From the first line to the last, copy the data exactly.

DATA EXTRACT
◇ ◇ ◇ ◇

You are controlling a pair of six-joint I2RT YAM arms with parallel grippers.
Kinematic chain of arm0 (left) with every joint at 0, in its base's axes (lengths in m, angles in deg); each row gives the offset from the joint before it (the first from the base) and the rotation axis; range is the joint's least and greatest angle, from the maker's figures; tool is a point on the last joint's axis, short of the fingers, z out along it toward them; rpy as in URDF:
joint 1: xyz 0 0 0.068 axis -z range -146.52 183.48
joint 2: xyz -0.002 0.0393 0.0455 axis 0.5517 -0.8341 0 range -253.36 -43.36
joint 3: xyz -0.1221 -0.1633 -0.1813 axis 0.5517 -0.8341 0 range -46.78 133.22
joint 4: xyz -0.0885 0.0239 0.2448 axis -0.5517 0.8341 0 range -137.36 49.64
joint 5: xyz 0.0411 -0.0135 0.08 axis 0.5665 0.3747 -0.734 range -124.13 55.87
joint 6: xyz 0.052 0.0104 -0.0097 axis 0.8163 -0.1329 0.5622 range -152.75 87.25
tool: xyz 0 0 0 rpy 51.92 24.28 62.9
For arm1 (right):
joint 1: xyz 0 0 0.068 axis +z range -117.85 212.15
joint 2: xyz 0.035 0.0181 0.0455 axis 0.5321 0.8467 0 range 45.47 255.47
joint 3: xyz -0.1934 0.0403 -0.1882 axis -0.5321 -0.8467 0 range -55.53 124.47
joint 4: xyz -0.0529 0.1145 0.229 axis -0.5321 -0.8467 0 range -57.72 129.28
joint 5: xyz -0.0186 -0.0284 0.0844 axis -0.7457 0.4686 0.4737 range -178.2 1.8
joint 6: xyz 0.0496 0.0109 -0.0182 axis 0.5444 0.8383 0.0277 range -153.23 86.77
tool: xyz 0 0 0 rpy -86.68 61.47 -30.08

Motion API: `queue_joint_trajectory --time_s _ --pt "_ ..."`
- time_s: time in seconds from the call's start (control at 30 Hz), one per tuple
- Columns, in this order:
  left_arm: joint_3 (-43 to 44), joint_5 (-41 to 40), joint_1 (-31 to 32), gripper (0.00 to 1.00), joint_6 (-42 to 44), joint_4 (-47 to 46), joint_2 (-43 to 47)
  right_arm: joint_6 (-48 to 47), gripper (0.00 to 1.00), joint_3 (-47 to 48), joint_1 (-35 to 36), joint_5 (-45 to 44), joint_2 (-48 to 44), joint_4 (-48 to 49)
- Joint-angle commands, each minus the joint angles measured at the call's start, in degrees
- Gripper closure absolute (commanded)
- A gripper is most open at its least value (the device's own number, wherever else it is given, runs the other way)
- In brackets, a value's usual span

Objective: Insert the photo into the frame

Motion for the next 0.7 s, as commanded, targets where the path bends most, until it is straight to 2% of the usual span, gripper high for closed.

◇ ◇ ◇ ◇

SOLUTION TO THIS PROBLEM
You are controlling a pair of six-joint I2RT YAM arms with parallel grippers.
Kinematic chain of arm0 (left) with every joint at 0, in its base's axes (lengths in m, angles in deg); each row gives the offset from the joint before it (the first from the base) and the rotation axis; range is the joint's least and greatest angle, from the maker's figures; tool is a point on the last joint's axis, short of the fingers, z out along it toward them; rpy as in URDF:
joint 1: xyz 0 0 0.068 axis -z range -146.52 183.48
joint 2: xyz -0.002 0.0393 0.0455 axis 0.5517 -0.8341 0 range -253.36 -43.36
joint 3: xyz -0.1221 -0.1633 -0.1813 axis 0.5517 -0.8341 0 range -46.78 133.22
joint 4: xyz -0.0885 0.0239 0.2448 axis -0.5517 0.8341 0 range -137.36 49.64
joint 5: xyz 0.0411 -0.0135 0.08 axis 0.5665 0.3747 -0.734 range -124.13 55.87
joint 6: xyz 0.052 0.0104 -0.0097 axis 0.8163 -0.1329 0.5622 range -152.75 87.25
tool: xyz 0 0 0 rpy 51.92 24.28 62.9
For arm1 (right):
joint 1: xyz 0 0 0.068 axis +z range -117.85 212.15
joint 2: xyz 0.035 0.0181 0.0455 axis 0.5321 0.8467 0 range 45.47 255.47
joint 3: xyz -0.1934 0.0403 -0.1882 axis -0.5321 -0.8467 0 range -55.53 124.47
joint 4: xyz -0.0529 0.1145 0.229 axis -0.5321 -0.8467 0 range -57.72 129.28
joint 5: xyz -0.0186 -0.0284 0.0844 axis -0.7457 0.4686 0.4737 range -178.2 1.8
joint 6: xyz 0.0496 0.0109 -0.0182 axis 0.5444 0.8383 0.0277 range -153.23 86.77
tool: xyz 0 0 0 rpy -86.68 61.47 -30.08

Motion API: `queue_joint_trajectory --time_s _ --pt "_ ..."`
- time_s: time in seconds from the call's start (control at 30 Hz), one per tuple
- Columns, in this order:
  left_arm: joint_3 (-43 to 44), joint_5 (-41 to 40), joint_1 (-31 to 32), gripper (0.00 to 1.00), joint_6 (-42 to 44), joint_4 (-47 to 46), joint_2 (-43 to 47)
  right_arm: joint_6 (-48 to 47), gripper (0.00 to 1.00), joint_3 (-47 to 48), joint_1 (-35 to 36), joint_5 (-45 to 44), joint_2 (-48 to 44), joint_4 (-48 to 49)
- Joint-angle commands, each minus the joint angles measured at the call's start, in degrees
- Gripper closure absolute (commanded)
- A gripper is most open at its least value (the device's own number, wherever else it is given, runs the other way)
- In brackets, a value's usual span

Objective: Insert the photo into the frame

Motion for the next 0.7 s, as commanded, targets where the path bends most, until it is straight to 2% of the usual span, gripper high for closed.

This concludes the exercise.